+++ Data to use +++

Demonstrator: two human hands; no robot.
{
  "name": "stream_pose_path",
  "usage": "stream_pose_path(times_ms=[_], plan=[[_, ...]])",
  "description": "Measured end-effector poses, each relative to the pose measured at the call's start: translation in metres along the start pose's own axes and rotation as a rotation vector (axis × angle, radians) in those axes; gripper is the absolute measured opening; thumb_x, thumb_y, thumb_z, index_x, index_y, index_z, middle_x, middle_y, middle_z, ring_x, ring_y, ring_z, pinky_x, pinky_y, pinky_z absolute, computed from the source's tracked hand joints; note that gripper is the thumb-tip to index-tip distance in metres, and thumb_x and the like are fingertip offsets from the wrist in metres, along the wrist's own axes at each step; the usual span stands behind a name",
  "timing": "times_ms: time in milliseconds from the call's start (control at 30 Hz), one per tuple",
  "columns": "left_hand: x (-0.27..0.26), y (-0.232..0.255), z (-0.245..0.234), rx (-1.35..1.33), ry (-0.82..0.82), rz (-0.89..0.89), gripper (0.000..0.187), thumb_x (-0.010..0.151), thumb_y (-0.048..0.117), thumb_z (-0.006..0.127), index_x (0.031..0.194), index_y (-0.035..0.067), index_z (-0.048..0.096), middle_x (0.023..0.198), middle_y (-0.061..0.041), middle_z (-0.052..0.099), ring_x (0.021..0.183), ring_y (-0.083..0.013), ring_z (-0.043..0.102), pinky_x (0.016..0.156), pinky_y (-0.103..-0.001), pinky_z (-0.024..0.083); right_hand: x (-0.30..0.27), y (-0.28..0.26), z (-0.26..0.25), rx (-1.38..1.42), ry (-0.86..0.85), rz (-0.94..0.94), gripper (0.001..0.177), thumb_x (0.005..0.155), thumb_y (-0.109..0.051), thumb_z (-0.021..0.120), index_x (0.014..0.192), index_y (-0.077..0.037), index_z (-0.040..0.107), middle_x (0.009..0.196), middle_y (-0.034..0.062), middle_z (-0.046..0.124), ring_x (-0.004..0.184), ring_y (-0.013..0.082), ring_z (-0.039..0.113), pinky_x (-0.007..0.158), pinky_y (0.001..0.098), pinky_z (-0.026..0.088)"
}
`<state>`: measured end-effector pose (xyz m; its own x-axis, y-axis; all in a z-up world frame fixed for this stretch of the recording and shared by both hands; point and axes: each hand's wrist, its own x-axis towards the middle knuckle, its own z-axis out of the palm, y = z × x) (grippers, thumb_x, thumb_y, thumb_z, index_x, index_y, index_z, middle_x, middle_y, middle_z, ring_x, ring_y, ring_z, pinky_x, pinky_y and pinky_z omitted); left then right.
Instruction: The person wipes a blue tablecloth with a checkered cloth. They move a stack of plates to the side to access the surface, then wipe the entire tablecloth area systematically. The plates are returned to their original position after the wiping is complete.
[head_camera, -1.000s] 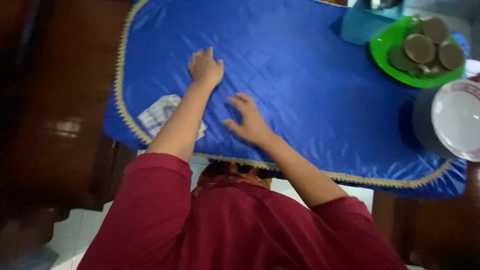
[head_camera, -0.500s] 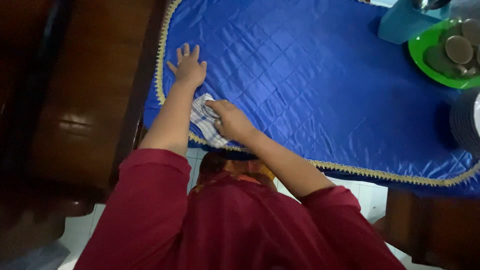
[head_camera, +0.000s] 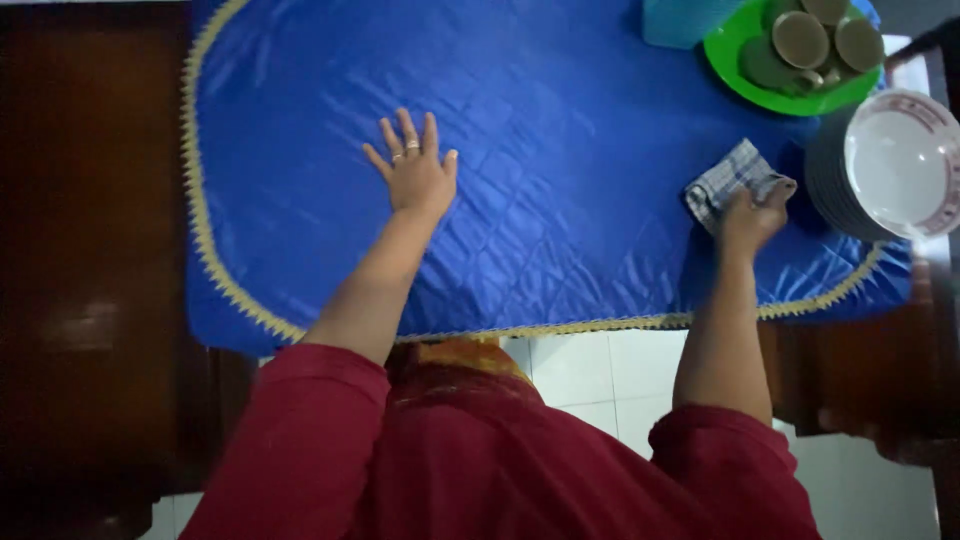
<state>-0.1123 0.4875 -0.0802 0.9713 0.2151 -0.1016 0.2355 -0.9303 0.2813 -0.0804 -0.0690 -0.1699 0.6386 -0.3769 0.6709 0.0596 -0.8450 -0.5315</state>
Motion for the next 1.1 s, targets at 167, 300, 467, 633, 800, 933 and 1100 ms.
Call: stream_pose_path(times_ms=[167, 300, 467, 633, 800, 933, 1100], plan=[[0.020, 0.073, 0.015, 0.017, -0.032, 0.095, 0.066, 0.108, 0.051, 0.043, 0.165, 0.021, 0.029, 0.172, -0.016, 0.016, 0.158, -0.0401, 0.004, 0.119, -0.073, -0.005, 0.009, -0.101, 0.006, -0.609, -0.250, 0.236, 0.099, 0.077, -0.070, 0.095, 0.149, -0.013, 0.057, 0.139, 0.0313, 0.053, 0.106, 0.0545, 0.067, 0.083, 0.0678, 0.056], [0.039, 0.105, 0.011, -0.001, -0.016, 0.083, 0.064, 0.108, 0.048, 0.045, 0.164, 0.019, 0.032, 0.171, -0.016, 0.021, 0.158, -0.0386, 0.008, 0.119, -0.074, -0.002, 0.007, -0.169, 0.036, -0.361, -0.233, -0.166, 0.076, 0.061, -0.012, 0.093, 0.133, -0.004, 0.070, 0.124, 0.0264, 0.063, 0.111, 0.0459, 0.063, 0.082, 0.0523, 0.049], [0.052, 0.104, 0.027, 0.015, 0.210, 0.123, 0.063, 0.103, 0.045, 0.056, 0.157, 0.015, 0.047, 0.164, -0.018, 0.036, 0.153, -0.0392, 0.024, 0.115, -0.076, 0.009, -0.048, -0.242, 0.039, 0.246, -0.690, -0.111, 0.074, 0.065, -0.017, 0.080, 0.138, -0.023, 0.068, 0.132, 0.0203, 0.065, 0.125, 0.0403, 0.061, 0.111, 0.0460, 0.043], [0.051, 0.105, 0.021, -0.015, 0.228, 0.110, 0.065, 0.106, 0.046, 0.053, 0.158, 0.010, 0.044, 0.165, -0.023, 0.032, 0.154, -0.0389, 0.024, 0.116, -0.073, 0.012, 0.011, -0.173, 0.002, 0.585, -0.579, -0.062, 0.046, 0.074, -0.007, 0.078, 0.120, -0.003, 0.072, 0.124, 0.0279, 0.068, 0.123, 0.0490, 0.060, 0.108, 0.0517, 0.045], [0.047, 0.111, 0.012, 0.004, 0.166, 0.029, 0.071, 0.107, 0.048, 0.050, 0.160, 0.002, 0.037, 0.166, -0.027, 0.026, 0.156, -0.0386, 0.017, 0.120, -0.069, 0.006, 0.047, 0.012, 0.033, -0.339, -0.109, 0.114, 0.063, 0.075, -0.015, 0.084, 0.136, -0.011, 0.069, 0.119, 0.0242, 0.063, 0.106, 0.0436, 0.068, 0.092, 0.0545, 0.051], [0.048, 0.113, 0.010, 0.016, 0.145, 0.021, 0.072, 0.107, 0.049, 0.049, 0.160, 0.002, 0.036, 0.167, -0.026, 0.026, 0.157, -0.0376, 0.017, 0.120, -0.069, 0.004, 0.044, -0.089, 0.062, -0.331, -0.100, 0.039, 0.072, 0.067, -0.005, 0.093, 0.134, -0.003, 0.069, 0.137, 0.0306, 0.053, 0.126, 0.0491, 0.057, 0.100, 0.0619, 0.047], [0.048, 0.113, 0.005, 0.006, 0.099, 0.016, 0.071, 0.109, 0.050, 0.045, 0.161, 0.003, 0.033, 0.168, -0.026, 0.022, 0.157, -0.0367, 0.015, 0.120, -0.068, 0.003, -0.005, -0.239, 0.075, 0.013, -0.508, -0.050, 0.069, 0.070, 0.000, 0.082, 0.135, -0.021, 0.072, 0.150, 0.0171, 0.047, 0.137, 0.0430, 0.048, 0.118, 0.0553, 0.031]])
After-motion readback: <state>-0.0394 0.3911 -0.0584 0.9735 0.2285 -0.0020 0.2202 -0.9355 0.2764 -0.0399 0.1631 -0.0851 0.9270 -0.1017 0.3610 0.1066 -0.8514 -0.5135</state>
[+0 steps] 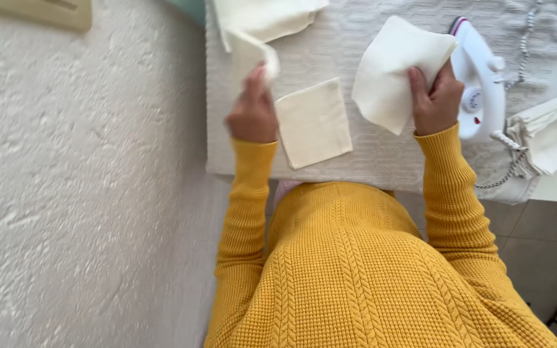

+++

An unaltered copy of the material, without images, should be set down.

* [Exercise response]
Demonstrator: two human hands; no robot.
{
  "name": "stream_pose_path",
  "usage": "stream_pose_path(times_ms=[_], plan=[[_, ...]])",
  "description": "Measured end-effector poses, each relative to the pose measured at the call's start: translation in metres along the start pose's own axes and rotation as a rotation vector (axis × angle, radians) in those axes; gripper is the absolute measured opening; thumb_x, thumb_y, thumb_z, index_x, index_y, index_z, middle_x, middle_y, middle_z, ring_x, ring_y, ring_z, pinky_x, pinky_y, pinky_z absolute, computed from the source's tracked hand joints; note that gripper is the thumb-tip to index-tip distance in metres, and thumb_x and the like are fingertip offsets from the wrist in metres, along the wrist's own axes at each step; the usual span stands behind a name",
  "timing": "times_ms: time in milliseconds from the call's start (control at 30 Hz), one per tuple",
  "columns": "left_hand: x (-0.27..0.26), y (-0.232..0.255), z (-0.245..0.234), rx (-1.35..1.33), ry (-0.82..0.82), rz (-0.89..0.89), gripper (0.000..0.187), thumb_x (-0.010..0.151), thumb_y (-0.048..0.117), thumb_z (-0.006..0.127), index_x (0.031..0.194), index_y (-0.035..0.067), index_z (-0.048..0.096), middle_x (0.023..0.198), middle_y (-0.061..0.041), middle_z (-0.052..0.099), ring_x (0.021..0.183), ring_y (-0.083..0.013), ring_z (-0.043..0.102), pinky_x (0.016..0.156), pinky_y (-0.103..-0.001), pinky_z (-0.024..0.083); right_hand: x (-0.30..0.27), y (-0.28..0.26), z (-0.26..0.25), rx (-1.38..1.42), ry (-0.86..0.85), rz (-0.94..0.94), gripper (0.001..0.177), thumb_x (0.005..0.155), thumb_y (-0.109..0.051), thumb_z (-0.021..0.120), index_x (0.014..0.192), index_y (-0.077..0.037), index_z (-0.040..0.107), middle_x (0.009..0.196), middle_y (-0.034..0.062), middle_z (-0.046..0.124), ring_x (-0.004..0.184), ring_y (-0.013..0.082), ring_z (-0.039..0.113), pinky_x (-0.007..0.158), pinky_y (0.001..0.098), pinky_z (-0.026..0.088)"
}
`<state>`: measured end-effector pose (xyz m; its own x-axis, y-axis; all in a z-up world frame fixed for this stretch of the recording and shared by both hands; point and axes: each hand's wrist, its own x-axis towards the middle knuckle, its own z-axis out of the palm, y = z × x) (grippers, thumb_x, thumb_y, thumb_z, index_x, index_y, index_z, middle_x, middle_y, middle_z, ring_x, ring_y, ring_z, pinky_x, pinky_y and pinky_z omitted); left then right.
Instruction: The person wipes a blue tablecloth with a checkered cloth. They move a stack of plates to the side to access the surface, then wipe the entire tablecloth area systematically. The plates are returned to their original position after the wiping is complete.
[head_camera, -1.000s] 
[head_camera, -0.500s] 
[head_camera, +0.000s] 
<state>-0.1123 0.4875 -0.0802 0.9713 0.2151 -0.1016 0.2355 -0.9303 0.2813 -0.0804 -0.0690 -0.1699 0.6386 -0.3769 0.6709 0.0596 -0.8450 -0.5315</state>
Motion for the next 1.1 s, targets at 167, 300, 467, 633, 800, 933 and 1100 ms.
Call: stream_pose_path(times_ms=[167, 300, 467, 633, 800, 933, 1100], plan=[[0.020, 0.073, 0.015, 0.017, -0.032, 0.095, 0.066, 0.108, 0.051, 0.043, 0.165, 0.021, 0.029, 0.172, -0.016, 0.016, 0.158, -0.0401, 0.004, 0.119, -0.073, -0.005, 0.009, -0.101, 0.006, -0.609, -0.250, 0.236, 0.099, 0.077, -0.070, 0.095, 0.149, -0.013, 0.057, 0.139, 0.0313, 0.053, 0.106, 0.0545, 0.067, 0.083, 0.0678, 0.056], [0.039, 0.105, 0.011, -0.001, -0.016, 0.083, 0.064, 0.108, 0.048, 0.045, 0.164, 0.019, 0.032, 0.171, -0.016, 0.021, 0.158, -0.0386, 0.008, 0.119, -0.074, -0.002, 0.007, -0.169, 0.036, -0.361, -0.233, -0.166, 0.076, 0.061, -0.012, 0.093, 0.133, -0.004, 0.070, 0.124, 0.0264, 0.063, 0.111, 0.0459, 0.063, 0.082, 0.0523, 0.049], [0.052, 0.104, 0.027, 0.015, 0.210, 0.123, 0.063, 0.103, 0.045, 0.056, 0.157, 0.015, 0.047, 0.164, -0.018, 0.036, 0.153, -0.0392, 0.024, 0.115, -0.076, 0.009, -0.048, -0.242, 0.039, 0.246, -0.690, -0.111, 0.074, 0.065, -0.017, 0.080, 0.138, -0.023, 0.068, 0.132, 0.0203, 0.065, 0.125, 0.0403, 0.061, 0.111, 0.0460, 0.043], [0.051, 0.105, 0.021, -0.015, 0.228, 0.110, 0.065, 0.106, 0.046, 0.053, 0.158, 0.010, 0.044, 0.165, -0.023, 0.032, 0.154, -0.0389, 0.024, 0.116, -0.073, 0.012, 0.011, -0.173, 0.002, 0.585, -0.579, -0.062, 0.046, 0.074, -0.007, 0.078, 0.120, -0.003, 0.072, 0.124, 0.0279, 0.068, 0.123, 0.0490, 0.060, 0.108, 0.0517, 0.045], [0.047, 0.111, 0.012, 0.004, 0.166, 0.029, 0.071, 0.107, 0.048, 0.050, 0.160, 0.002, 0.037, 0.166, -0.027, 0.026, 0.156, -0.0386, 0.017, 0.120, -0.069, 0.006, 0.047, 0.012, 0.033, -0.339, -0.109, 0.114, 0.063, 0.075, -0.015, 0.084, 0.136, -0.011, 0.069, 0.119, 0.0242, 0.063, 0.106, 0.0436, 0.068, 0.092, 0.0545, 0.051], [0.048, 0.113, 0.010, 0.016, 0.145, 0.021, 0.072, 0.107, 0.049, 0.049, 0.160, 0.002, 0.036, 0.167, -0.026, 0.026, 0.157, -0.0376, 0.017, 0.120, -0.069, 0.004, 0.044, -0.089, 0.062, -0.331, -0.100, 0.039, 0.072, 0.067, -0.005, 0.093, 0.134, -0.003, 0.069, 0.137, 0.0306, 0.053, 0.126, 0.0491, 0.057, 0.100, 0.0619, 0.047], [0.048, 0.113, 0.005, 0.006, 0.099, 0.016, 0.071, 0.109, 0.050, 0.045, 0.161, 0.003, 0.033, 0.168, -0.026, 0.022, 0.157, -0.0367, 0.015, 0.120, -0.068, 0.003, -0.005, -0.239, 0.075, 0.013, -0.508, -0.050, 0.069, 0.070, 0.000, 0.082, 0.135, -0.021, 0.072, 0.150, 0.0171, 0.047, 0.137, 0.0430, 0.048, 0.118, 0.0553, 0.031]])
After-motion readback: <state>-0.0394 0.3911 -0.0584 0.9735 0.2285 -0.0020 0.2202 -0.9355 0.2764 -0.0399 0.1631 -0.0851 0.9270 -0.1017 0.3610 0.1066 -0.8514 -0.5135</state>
[+0 steps] 

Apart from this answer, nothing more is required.